● How to complete this task: Each line of the data below from the one holding "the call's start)" to the one holding "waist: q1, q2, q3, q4", inclusive, is to be reproduced exactly; no other line belongs in the answer.

● Information given:
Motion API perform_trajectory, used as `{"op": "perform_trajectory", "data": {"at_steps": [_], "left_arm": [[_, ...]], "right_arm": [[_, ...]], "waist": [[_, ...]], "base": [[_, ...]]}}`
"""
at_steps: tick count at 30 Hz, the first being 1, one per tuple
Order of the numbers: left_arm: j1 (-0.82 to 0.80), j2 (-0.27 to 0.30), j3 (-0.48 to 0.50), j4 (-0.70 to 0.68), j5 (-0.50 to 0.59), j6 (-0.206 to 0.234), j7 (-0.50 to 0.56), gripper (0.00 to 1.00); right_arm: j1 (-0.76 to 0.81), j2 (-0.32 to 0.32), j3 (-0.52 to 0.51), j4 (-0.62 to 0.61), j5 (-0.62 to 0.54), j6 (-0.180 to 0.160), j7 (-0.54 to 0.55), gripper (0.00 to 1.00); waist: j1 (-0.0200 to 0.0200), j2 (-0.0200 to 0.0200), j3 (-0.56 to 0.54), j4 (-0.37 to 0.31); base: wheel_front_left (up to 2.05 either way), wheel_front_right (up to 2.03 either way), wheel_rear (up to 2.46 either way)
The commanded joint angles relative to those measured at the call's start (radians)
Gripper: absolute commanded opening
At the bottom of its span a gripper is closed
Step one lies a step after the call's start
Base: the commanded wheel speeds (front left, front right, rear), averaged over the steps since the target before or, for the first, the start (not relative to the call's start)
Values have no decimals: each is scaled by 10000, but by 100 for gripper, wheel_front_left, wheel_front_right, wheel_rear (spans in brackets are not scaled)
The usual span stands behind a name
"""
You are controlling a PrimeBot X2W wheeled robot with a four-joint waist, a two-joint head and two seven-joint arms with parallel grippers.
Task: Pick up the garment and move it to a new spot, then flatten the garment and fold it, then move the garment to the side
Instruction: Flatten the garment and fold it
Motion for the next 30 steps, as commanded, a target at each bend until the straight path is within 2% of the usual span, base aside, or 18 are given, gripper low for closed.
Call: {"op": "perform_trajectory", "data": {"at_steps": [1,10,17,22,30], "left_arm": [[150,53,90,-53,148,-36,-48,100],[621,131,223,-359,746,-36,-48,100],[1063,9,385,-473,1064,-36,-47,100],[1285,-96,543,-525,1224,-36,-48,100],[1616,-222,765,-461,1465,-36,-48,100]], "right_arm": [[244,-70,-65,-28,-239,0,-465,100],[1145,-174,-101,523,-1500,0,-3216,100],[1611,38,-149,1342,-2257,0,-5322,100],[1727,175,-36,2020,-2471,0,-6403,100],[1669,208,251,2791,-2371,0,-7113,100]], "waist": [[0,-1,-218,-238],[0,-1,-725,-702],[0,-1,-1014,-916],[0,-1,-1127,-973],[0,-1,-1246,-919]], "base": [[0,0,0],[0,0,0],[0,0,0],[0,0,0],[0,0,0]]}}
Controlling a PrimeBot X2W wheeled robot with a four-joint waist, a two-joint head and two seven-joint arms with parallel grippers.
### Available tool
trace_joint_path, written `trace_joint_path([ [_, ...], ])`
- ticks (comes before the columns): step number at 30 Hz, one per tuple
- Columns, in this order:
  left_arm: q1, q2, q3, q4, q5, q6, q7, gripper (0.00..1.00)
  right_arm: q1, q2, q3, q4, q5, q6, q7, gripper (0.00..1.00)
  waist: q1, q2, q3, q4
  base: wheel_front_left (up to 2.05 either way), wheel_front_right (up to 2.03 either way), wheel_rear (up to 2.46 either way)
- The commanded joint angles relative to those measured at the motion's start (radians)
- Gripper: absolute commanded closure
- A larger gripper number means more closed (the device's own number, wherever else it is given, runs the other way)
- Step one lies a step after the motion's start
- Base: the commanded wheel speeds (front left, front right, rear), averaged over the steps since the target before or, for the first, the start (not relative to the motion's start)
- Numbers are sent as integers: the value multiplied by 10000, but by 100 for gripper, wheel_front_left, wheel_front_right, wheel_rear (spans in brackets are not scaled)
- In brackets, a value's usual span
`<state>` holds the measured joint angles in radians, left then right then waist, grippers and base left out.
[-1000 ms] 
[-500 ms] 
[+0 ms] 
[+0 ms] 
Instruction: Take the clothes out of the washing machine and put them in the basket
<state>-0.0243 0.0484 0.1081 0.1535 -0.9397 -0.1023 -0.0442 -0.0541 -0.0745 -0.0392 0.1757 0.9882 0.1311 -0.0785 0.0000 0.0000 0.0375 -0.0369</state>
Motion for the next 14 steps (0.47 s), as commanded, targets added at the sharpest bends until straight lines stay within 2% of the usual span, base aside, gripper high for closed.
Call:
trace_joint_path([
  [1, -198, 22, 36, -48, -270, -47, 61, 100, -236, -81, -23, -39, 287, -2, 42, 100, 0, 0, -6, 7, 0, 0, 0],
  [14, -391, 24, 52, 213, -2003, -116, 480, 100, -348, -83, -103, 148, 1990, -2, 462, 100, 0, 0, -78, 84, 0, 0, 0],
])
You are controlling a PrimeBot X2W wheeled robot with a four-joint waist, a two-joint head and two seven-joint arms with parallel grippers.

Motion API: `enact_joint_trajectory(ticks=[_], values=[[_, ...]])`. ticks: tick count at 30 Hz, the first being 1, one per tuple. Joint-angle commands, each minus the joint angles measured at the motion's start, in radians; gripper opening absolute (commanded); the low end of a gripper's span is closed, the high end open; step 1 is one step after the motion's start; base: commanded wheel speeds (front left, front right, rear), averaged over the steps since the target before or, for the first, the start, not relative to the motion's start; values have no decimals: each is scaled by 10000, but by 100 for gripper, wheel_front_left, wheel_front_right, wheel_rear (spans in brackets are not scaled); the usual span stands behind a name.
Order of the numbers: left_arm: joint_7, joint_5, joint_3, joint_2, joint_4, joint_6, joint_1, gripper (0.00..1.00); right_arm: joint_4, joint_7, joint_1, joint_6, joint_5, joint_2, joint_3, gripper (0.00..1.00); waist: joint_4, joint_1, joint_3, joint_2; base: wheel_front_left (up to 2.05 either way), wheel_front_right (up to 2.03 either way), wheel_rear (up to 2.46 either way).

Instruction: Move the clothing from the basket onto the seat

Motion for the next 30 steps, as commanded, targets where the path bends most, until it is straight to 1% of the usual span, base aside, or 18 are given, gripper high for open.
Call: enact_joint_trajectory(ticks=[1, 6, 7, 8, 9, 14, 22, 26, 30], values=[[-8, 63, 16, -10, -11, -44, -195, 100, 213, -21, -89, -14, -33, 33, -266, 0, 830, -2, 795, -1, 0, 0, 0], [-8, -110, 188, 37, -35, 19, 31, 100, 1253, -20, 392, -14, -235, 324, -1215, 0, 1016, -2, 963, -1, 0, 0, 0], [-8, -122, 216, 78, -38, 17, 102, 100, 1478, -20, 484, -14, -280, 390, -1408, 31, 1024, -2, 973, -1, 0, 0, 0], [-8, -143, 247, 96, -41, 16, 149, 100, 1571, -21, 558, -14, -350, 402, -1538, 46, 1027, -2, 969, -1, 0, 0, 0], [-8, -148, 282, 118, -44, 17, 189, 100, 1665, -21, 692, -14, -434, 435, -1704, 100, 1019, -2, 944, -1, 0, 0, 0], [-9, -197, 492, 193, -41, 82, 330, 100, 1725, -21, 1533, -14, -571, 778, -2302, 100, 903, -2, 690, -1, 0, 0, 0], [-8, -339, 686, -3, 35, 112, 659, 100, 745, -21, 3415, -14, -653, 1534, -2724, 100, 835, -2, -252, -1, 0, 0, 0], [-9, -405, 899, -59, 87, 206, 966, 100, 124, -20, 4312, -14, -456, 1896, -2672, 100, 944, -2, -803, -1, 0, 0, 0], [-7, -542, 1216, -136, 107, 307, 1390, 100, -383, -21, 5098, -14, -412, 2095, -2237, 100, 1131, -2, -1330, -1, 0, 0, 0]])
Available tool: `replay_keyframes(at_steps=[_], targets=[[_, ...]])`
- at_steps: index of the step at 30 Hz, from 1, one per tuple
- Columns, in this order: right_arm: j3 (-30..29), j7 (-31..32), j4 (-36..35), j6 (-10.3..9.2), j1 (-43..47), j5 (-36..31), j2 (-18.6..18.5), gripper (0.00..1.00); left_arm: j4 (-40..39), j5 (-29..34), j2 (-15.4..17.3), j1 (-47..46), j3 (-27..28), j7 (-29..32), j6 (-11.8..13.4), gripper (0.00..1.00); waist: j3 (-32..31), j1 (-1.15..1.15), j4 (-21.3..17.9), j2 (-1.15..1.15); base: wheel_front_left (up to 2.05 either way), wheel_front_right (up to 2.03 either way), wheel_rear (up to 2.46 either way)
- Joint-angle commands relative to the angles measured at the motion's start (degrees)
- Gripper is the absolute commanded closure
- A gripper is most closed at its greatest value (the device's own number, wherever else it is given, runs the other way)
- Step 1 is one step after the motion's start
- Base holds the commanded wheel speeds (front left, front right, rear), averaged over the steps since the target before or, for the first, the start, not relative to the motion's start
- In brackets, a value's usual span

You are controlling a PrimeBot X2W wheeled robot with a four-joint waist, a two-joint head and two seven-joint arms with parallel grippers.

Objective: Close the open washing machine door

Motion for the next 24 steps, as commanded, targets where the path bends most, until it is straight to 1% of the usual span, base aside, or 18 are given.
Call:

● Result below:
Base: the commanded wheel speeds (front left, front right, rear), averaged over the steps since the target before or, for the first, the start (not relative to the call's start)
Values have no decimals: each is scaled by 10000, but by 100 for gripper, wheel_front_left, wheel_front_right, wheel_rear (spans in brackets are not scaled)
The usual span stands behind a name
"""
You are controlling a PrimeBot X2W wheeled robot with a four-joint waist, a two-joint head and two seven-joint arms with parallel grippers.
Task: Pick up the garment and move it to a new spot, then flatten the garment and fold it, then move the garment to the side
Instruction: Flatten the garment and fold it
Motion for the next 30 steps, as commanded, a target at each bend until the straight path is within 2% of the usual span, base aside, or 18 are given, gripper low for closed.
Call: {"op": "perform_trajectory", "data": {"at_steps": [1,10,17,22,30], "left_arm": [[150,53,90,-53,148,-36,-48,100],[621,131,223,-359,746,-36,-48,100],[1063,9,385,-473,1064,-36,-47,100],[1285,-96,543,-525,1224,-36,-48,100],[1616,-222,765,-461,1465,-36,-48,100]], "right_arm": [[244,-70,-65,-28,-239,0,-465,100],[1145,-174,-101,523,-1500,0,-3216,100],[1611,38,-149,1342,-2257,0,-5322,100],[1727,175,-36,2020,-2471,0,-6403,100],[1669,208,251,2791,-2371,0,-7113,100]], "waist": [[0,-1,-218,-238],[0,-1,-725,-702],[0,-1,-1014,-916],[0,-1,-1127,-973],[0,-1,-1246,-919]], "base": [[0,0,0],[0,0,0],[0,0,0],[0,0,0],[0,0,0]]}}
Controlling a PrimeBot X2W wheeled robot with a four-joint waist, a two-joint head and two seven-joint arms with parallel grippers.
### Available tool
trace_joint_path, written `trace_joint_path([ [_, ...], ])`
- ticks (comes before the columns): step number at 30 Hz, one per tuple
- Columns, in this order:
  left_arm: q1, q2, q3, q4, q5, q6, q7, gripper (0.00..1.00)
  right_arm: q1, q2, q3, q4, q5, q6, q7, gripper (0.00..1.00)
  waist: q1, q2, q3, q4

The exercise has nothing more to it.